Exact duplicates of the lines from the top of the data through the line containing "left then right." are needed, with every picture left out.

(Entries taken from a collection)
____

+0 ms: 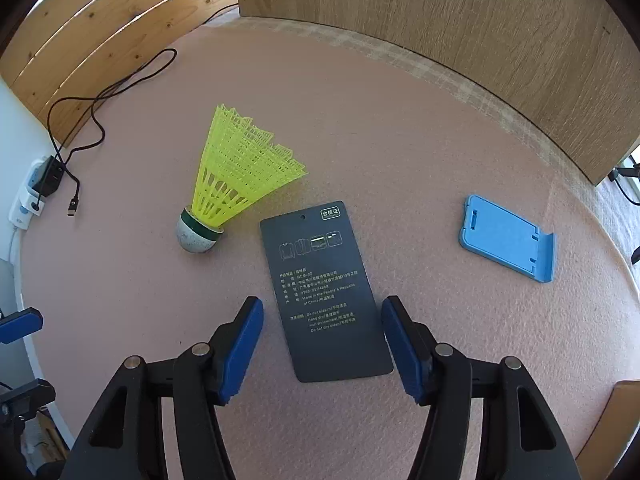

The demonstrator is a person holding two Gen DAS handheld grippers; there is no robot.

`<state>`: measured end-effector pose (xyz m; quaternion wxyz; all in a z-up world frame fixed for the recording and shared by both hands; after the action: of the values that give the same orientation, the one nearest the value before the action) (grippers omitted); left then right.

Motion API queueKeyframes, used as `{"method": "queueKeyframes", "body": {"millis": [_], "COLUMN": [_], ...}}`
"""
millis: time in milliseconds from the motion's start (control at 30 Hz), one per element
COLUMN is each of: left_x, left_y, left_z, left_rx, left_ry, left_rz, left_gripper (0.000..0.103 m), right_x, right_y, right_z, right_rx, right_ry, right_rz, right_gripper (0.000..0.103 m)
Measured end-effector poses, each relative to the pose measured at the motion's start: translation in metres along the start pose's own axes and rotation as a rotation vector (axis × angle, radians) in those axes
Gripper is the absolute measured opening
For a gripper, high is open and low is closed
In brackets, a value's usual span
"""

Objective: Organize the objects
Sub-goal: 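Move the right tool to the dark card and grasp it, then carry the dark card over the box with the right tool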

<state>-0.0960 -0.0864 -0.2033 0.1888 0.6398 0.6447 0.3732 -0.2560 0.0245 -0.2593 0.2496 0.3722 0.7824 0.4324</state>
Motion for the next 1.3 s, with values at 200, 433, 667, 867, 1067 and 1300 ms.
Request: {"method": "queueKeyframes", "body": {"millis": [200,433,667,867,1067,1300], "left_x": [0.006,0.016,0.03,0.048,0.074,0.109], "left_y": [-0.006,-0.01,-0.015,-0.018,-0.021,-0.025], "left_z": [0.0,0.0,0.0,-0.002,-0.005,-0.006], "left_rx": [-0.008,-0.012,-0.02,-0.02,-0.021,-0.024], "left_ry": [-0.006,-0.022,-0.045,-0.081,-0.13,-0.181], "left_rz": [0.009,0.023,0.04,0.058,0.083,0.12], "left_gripper": [0.057,0.057,0.057,0.057,0.057,0.057], "right_x": [0.0,0.004,0.019,0.039,0.067,0.107], "right_y": [0.007,0.024,0.053,0.09,0.136,0.181], "right_z": [0.012,0.031,0.045,0.055,0.071,0.097], "right_rx": [0.008,0.04,0.1,0.173,0.234,0.291], "right_ry": [-0.021,-0.08,-0.157,-0.234,-0.307,-0.394], "right_rz": [-0.009,-0.002,0.014,0.035,0.072,0.145], "right_gripper": [0.046,0.046,0.046,0.046,0.046,0.046]}}
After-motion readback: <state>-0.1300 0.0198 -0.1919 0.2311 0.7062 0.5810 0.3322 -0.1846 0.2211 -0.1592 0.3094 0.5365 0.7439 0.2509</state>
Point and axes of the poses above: each gripper's, at about its wrist camera, not at the fingertips, and y roughly against the way its jaws point, x to its right, z to its underside, the point moved 9 cm from there along -y, roughly the way its jaws point, and after that the axes turned 12 degrees about x, right-handed, at the moved point
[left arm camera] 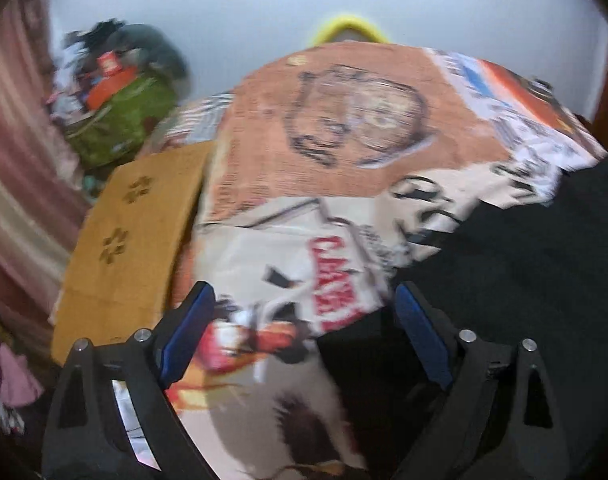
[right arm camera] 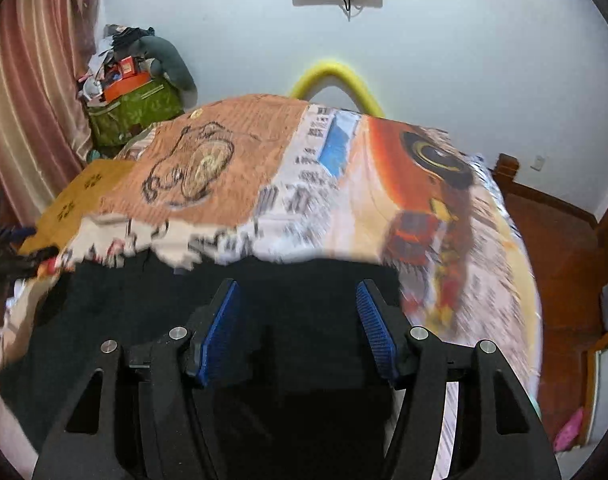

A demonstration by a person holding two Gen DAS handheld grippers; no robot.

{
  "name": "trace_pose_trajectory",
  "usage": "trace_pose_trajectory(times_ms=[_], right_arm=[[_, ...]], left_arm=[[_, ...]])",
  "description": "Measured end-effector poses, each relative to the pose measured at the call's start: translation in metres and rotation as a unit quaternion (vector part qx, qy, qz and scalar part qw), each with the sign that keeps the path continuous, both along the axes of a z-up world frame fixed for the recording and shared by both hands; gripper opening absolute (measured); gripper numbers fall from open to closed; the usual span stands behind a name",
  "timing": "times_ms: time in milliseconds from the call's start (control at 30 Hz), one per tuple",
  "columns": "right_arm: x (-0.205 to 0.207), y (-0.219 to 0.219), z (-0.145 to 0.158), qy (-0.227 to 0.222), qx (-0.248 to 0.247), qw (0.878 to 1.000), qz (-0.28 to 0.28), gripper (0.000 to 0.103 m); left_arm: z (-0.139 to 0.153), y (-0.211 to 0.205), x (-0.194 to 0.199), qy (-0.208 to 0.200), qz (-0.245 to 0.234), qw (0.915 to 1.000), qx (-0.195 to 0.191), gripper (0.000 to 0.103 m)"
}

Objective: Fold small clothes

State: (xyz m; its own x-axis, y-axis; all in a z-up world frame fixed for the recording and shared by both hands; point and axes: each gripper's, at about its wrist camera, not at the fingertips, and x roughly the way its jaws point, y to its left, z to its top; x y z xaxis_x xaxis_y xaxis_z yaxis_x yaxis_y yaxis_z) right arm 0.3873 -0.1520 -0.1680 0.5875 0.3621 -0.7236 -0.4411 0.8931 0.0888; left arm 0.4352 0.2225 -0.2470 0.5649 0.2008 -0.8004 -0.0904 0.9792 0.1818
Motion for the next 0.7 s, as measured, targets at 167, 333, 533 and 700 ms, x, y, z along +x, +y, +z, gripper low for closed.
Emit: trace_pose_trajectory(times_ms=[167, 333, 533, 700], right_arm=[[-0.044, -0.037, -0.009, 0.02, -0.016, 0.999, -0.023, 0.057], [-0.083, -0.075, -0.027, 0.062, -0.001, 0.996, -0.061, 0.057], [-0.111, -0.097, -0.049, 0.12, 0.083, 0.984, -0.1, 0.057], [-0.106, -0.087, -0.063, 0.149, 0.139, 0.975, -0.092, 0.041]], left_arm=[[-0.021, -0.034, 0.013, 0.026, -0.042, 0.9988, 0.002, 0.095], [-0.049, -0.053, 0.036, 0.074, -0.053, 0.9949, -0.043, 0.09], [-0.057, -0.079, 0.039, 0.084, -0.069, 0.9924, -0.059, 0.024], [-0.049, -0.076, 0.033, 0.075, -0.055, 0.9945, -0.049, 0.012]])
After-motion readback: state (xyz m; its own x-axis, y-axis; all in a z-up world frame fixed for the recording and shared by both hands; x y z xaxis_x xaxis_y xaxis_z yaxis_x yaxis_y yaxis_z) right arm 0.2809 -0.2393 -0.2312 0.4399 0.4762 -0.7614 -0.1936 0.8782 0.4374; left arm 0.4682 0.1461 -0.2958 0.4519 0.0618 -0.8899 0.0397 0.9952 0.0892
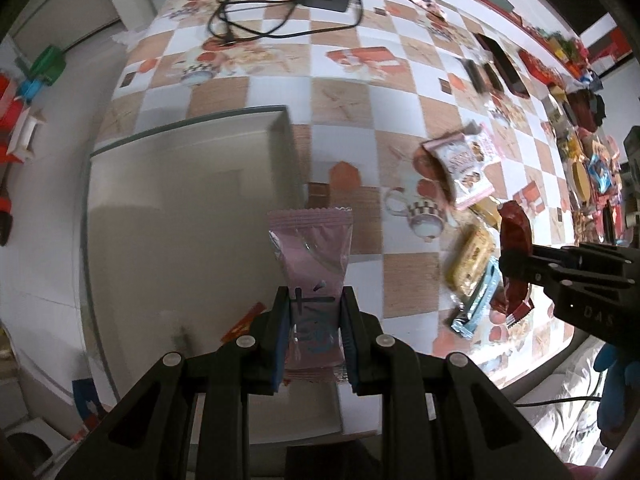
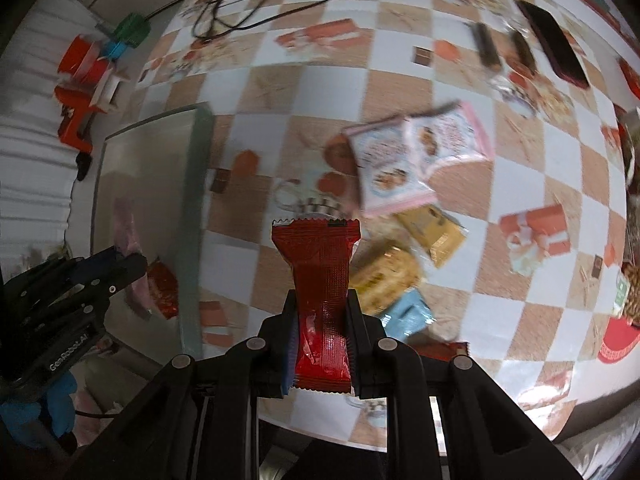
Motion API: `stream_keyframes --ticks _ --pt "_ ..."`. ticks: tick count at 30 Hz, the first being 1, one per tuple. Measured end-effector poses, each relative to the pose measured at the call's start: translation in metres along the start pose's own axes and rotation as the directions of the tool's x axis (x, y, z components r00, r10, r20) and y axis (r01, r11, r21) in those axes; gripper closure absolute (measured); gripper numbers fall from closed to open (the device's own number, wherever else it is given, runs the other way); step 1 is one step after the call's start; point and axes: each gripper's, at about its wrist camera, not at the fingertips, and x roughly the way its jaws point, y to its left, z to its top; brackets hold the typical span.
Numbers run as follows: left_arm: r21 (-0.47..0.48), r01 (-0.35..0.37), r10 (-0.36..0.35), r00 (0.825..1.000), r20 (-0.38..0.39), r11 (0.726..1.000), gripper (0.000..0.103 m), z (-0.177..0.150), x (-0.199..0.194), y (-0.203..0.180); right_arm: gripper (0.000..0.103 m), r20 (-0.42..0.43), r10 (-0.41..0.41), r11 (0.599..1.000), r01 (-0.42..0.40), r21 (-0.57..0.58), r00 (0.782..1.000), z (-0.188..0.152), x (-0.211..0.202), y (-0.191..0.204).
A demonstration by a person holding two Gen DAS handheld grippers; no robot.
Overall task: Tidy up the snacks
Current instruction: 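Carry the pink packet and red bar into the glass tray and release both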
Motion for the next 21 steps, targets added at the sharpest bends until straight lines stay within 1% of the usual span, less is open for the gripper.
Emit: stream_keyframes --ticks 11,21 --pt "-0.069 -0.007 0.007 1.000 0.004 0.998 0.077 -0.008 -0.003 0.043 0.081 -0.012 0.003 0.994 -0.005 -0.110 1.000 0.018 0.010 0.063" --pt "-0.120 -0.014 0.012 1.000 -0.014 0.993 0.077 -0.019 0.002 0.073 0.081 -0.036 0.012 0.980 -0.019 -0.199 0.999 0.030 0.024 0.117"
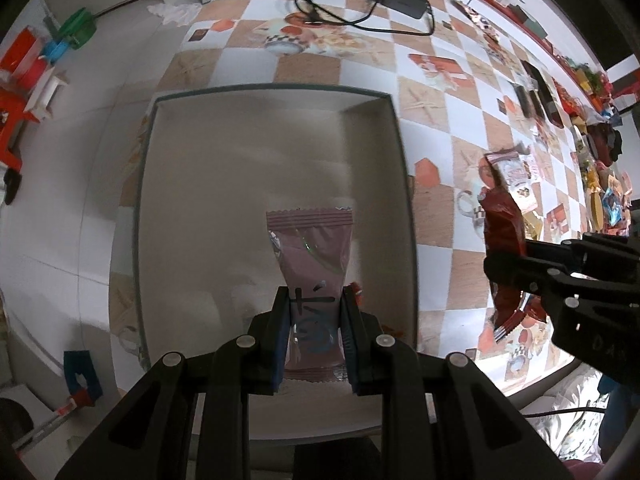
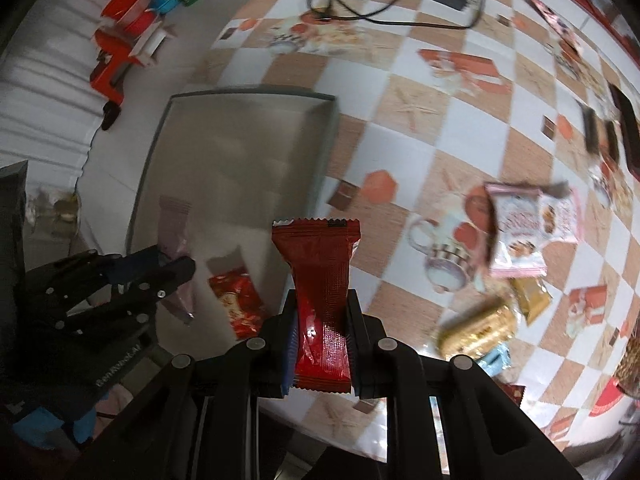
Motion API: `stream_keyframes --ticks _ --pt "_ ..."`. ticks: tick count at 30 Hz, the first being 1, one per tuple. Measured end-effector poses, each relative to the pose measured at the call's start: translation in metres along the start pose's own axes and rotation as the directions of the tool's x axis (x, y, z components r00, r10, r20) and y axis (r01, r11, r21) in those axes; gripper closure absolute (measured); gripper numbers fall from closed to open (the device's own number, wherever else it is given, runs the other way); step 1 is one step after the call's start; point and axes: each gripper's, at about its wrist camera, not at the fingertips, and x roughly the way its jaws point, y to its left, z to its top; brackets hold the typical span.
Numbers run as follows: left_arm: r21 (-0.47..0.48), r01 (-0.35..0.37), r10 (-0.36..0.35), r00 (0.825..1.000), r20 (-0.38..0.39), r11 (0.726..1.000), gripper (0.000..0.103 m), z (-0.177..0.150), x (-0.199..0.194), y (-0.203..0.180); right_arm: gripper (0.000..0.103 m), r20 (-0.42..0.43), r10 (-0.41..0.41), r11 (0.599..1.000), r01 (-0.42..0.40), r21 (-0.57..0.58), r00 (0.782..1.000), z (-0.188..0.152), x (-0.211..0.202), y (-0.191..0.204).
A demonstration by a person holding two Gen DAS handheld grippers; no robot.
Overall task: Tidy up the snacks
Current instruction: 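Carry the pink packet and red bar into the glass tray and release both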
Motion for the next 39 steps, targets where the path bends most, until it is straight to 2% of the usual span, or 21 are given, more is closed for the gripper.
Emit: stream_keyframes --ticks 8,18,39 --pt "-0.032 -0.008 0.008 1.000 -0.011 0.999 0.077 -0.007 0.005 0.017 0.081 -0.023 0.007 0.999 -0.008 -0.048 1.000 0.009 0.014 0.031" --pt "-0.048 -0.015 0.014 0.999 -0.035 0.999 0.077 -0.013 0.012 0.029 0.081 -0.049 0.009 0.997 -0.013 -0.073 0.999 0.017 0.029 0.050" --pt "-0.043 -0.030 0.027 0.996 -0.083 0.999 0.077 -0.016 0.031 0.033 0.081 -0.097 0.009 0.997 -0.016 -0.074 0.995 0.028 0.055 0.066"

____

## Written response
+0 ms: 

The demonstrator is a person holding two Gen DAS handheld grippers; there is no robot.

`<state>`: measured end-effector pose (xyz m; quaternion wxyz; all in a z-up world frame fixed for the recording and shared by both hands; after the action: of the values that give the same orientation, the one nearest the value before the action) (grippers omitted); left then right.

Work on this exercise is complete.